Whenever a line in the entries below contains "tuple", copy that line.

*** Opening of Task material ***

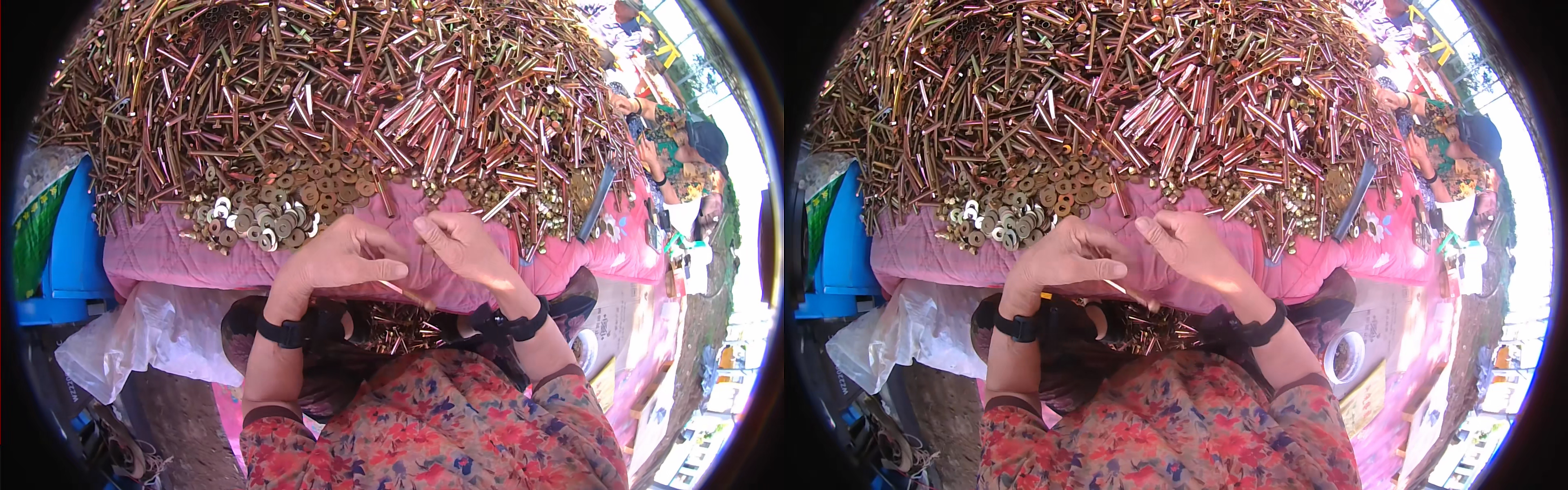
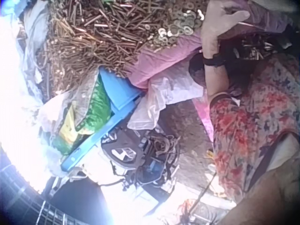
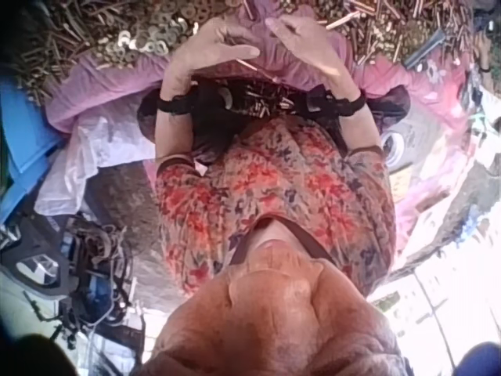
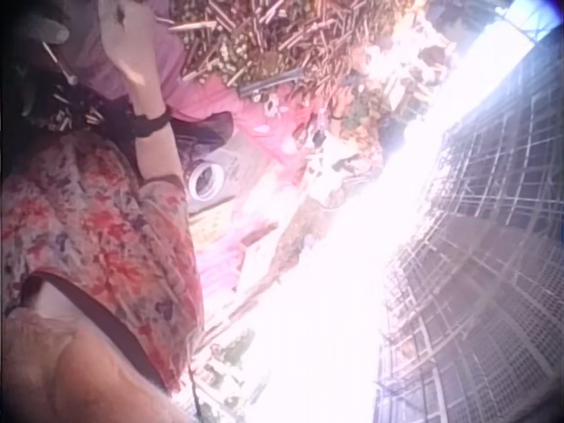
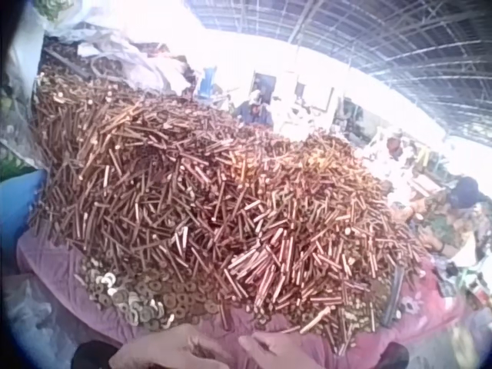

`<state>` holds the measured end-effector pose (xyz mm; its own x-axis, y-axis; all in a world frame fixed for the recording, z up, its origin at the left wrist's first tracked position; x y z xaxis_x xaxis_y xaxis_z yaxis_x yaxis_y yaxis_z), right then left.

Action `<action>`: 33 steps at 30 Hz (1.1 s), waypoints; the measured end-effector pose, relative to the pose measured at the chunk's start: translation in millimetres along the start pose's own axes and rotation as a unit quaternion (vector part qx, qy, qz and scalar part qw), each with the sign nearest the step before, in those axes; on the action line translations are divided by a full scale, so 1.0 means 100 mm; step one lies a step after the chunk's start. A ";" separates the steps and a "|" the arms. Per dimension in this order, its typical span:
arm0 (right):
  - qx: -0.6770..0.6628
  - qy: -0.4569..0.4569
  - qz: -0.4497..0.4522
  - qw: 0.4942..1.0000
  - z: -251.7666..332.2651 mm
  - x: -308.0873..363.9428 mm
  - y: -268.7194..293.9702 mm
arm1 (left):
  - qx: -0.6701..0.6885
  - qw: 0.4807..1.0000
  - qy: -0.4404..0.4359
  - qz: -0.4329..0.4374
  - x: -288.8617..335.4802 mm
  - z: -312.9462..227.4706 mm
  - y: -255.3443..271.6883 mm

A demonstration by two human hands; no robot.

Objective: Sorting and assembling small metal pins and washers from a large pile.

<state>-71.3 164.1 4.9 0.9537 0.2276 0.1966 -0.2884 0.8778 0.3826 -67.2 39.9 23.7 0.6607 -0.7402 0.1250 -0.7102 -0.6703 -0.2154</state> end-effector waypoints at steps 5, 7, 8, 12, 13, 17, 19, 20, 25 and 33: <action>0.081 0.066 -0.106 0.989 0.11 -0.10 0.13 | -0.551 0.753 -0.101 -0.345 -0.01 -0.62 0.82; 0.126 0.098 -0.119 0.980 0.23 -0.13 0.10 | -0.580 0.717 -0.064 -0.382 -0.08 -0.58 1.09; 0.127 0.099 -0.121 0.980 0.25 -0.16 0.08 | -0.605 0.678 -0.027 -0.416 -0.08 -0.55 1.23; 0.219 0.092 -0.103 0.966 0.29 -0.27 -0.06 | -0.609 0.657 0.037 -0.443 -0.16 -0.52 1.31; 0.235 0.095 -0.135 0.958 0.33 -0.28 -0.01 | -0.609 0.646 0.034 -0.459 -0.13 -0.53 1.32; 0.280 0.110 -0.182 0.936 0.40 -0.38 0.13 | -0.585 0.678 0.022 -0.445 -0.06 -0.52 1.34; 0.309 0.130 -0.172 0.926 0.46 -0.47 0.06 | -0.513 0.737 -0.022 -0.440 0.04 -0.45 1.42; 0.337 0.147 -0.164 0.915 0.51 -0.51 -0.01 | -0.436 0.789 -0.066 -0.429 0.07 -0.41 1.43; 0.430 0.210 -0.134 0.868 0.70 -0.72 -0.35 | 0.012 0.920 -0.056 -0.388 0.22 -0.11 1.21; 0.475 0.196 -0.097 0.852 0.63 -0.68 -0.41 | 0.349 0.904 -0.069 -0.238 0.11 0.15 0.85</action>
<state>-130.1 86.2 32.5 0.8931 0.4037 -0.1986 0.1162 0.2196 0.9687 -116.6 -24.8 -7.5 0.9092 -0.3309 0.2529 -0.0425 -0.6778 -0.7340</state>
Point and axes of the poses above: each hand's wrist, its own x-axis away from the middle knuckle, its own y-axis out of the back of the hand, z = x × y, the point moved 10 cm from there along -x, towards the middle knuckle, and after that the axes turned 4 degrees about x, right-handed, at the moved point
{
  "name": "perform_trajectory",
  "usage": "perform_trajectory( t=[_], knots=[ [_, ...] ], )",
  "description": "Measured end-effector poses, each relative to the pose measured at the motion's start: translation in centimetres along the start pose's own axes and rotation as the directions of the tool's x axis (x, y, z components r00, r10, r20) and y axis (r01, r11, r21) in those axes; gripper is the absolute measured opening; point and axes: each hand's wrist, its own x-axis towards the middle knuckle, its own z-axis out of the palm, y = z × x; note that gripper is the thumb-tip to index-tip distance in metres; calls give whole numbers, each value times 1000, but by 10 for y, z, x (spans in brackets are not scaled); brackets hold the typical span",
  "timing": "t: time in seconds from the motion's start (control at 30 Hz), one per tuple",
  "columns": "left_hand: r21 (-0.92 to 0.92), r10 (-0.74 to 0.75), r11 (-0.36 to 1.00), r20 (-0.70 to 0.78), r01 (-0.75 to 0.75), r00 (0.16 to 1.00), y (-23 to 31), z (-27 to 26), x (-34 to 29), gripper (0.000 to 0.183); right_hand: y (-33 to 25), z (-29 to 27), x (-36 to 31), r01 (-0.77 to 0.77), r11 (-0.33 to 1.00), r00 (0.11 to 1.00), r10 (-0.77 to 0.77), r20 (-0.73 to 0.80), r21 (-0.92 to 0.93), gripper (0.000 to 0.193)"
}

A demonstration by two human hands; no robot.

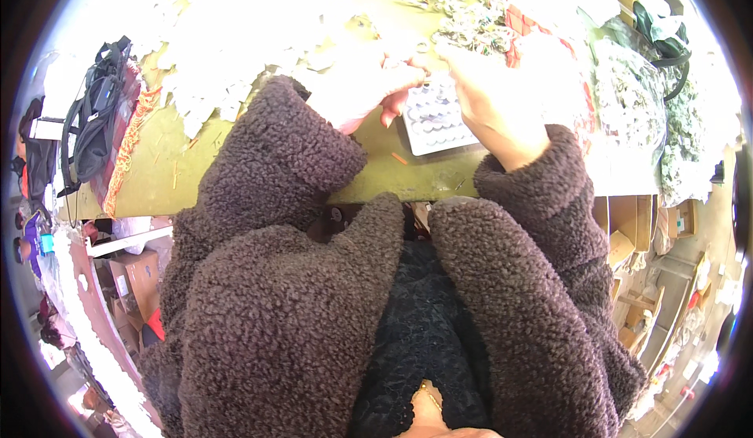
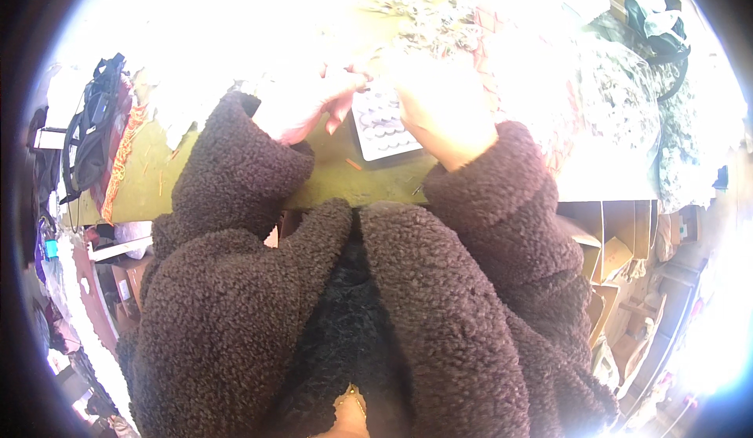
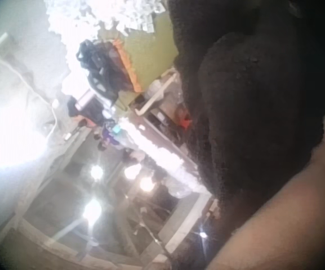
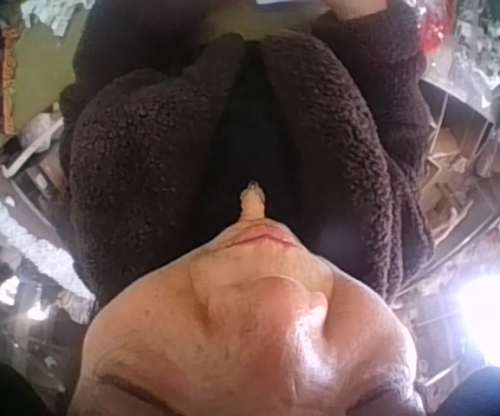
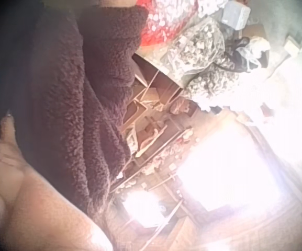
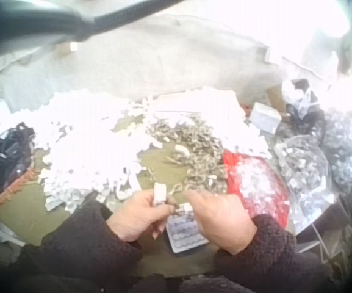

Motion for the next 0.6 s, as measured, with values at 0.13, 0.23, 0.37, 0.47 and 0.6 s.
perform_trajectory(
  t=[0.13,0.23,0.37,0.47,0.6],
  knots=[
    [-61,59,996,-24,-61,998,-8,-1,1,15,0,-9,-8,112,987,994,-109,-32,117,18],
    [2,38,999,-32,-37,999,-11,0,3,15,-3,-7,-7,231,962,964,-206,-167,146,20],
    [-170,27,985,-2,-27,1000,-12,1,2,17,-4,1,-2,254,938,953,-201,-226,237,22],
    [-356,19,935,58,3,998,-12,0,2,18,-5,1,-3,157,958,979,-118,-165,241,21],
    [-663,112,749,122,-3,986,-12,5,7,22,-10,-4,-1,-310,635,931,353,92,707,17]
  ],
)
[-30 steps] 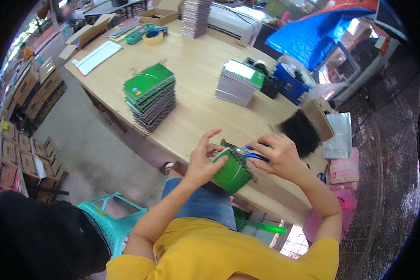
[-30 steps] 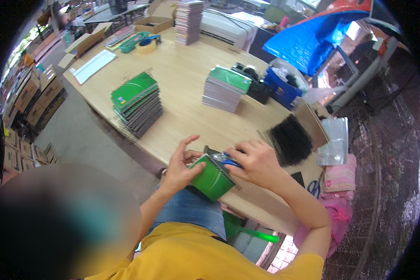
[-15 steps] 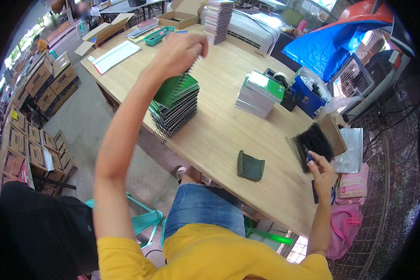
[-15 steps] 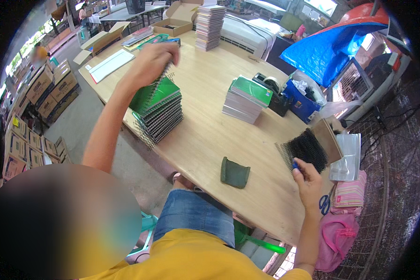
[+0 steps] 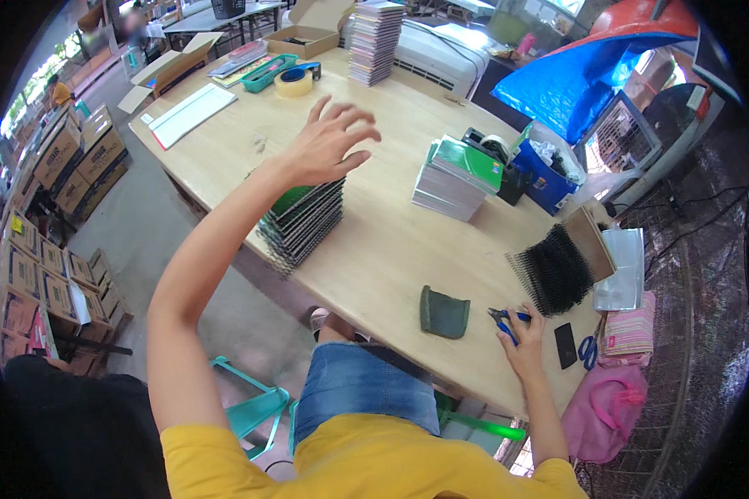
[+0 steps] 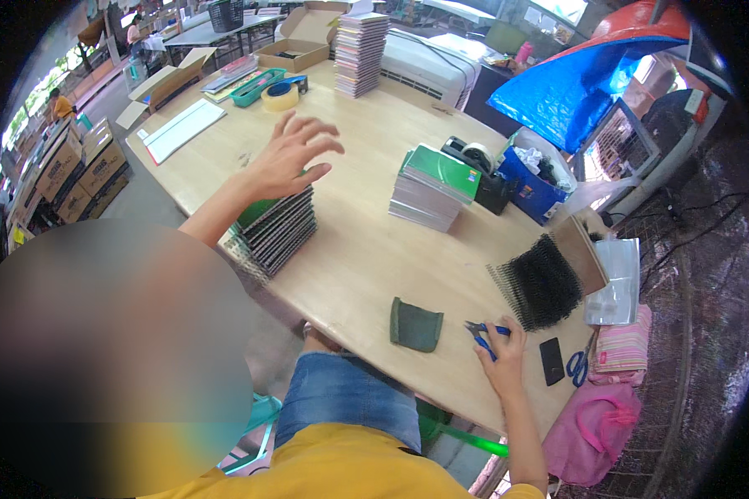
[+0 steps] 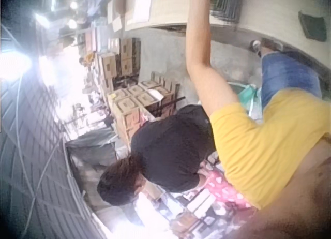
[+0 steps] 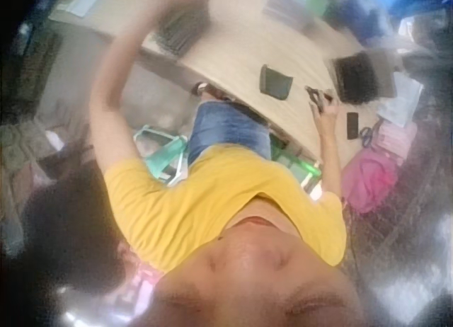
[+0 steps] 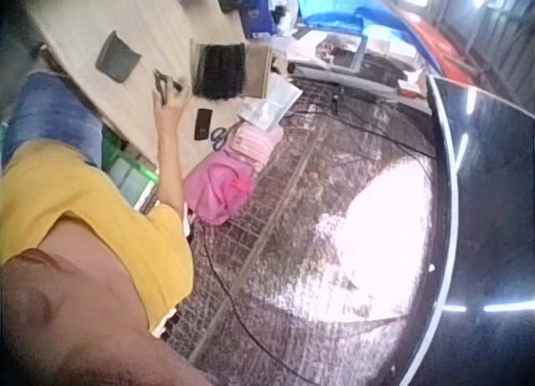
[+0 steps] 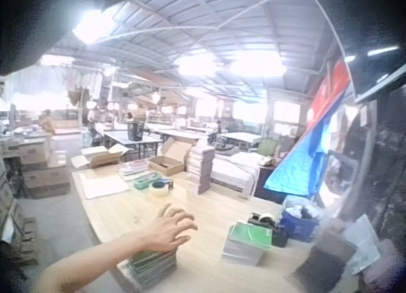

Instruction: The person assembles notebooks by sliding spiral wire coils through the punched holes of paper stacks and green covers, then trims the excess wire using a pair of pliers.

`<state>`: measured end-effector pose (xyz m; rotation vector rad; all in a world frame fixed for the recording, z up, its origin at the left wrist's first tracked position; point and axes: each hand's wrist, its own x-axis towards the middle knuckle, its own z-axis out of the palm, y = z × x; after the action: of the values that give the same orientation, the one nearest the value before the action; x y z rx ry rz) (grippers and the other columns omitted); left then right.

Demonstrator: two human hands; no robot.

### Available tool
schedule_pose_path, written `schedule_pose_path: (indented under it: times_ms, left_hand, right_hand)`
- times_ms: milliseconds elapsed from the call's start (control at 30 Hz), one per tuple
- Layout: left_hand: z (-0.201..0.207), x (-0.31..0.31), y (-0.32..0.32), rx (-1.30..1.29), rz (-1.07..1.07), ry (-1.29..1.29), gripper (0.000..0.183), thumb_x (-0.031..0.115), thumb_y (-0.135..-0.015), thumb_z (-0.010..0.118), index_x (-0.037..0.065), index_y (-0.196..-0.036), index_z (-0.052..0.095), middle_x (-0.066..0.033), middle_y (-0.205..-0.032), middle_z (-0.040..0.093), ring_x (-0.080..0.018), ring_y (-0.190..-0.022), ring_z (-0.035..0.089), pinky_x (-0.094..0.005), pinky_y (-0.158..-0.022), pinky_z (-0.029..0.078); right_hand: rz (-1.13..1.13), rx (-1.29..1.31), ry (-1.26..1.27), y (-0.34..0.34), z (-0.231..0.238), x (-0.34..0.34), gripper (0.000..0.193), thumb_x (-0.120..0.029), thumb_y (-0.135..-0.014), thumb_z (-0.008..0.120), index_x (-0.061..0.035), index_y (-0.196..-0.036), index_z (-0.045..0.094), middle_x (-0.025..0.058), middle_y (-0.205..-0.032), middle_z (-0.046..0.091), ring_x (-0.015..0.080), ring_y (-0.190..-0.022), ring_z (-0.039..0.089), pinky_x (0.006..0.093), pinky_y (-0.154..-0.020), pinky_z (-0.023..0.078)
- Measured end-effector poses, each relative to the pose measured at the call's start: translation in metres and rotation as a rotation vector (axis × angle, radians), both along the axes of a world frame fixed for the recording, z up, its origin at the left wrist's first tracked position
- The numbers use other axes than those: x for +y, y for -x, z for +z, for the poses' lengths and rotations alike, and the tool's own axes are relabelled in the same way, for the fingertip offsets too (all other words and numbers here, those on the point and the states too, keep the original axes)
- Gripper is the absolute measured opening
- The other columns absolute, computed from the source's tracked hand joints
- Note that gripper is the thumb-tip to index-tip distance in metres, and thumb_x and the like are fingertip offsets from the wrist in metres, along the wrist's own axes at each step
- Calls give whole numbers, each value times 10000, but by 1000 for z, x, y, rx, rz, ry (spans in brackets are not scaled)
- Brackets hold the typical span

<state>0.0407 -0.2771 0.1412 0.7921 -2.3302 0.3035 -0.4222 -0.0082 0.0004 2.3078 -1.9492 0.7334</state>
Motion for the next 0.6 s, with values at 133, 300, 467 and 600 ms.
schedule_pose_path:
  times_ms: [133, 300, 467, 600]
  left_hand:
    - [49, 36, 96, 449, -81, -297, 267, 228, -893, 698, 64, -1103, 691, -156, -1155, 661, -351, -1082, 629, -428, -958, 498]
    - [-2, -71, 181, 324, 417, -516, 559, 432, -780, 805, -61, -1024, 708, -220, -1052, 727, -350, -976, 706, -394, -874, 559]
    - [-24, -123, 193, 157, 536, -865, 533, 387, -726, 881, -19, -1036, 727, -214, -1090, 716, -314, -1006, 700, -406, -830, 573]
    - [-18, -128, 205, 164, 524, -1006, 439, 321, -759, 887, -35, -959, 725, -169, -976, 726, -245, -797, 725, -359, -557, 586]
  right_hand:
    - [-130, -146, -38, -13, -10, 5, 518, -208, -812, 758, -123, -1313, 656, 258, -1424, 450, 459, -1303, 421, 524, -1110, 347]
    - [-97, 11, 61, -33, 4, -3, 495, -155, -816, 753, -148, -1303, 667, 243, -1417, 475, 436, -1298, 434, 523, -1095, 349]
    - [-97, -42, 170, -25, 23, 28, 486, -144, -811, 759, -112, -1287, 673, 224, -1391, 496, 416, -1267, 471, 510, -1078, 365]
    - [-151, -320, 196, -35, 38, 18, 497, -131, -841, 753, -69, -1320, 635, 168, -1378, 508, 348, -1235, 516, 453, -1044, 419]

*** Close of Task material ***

Exercise solution ▸
  "timing": "t: time in seconds from the motion's start (control at 30 Hz), one per tuple",
- times_ms: milliseconds elapsed from the call's start (control at 30 Hz), one per tuple

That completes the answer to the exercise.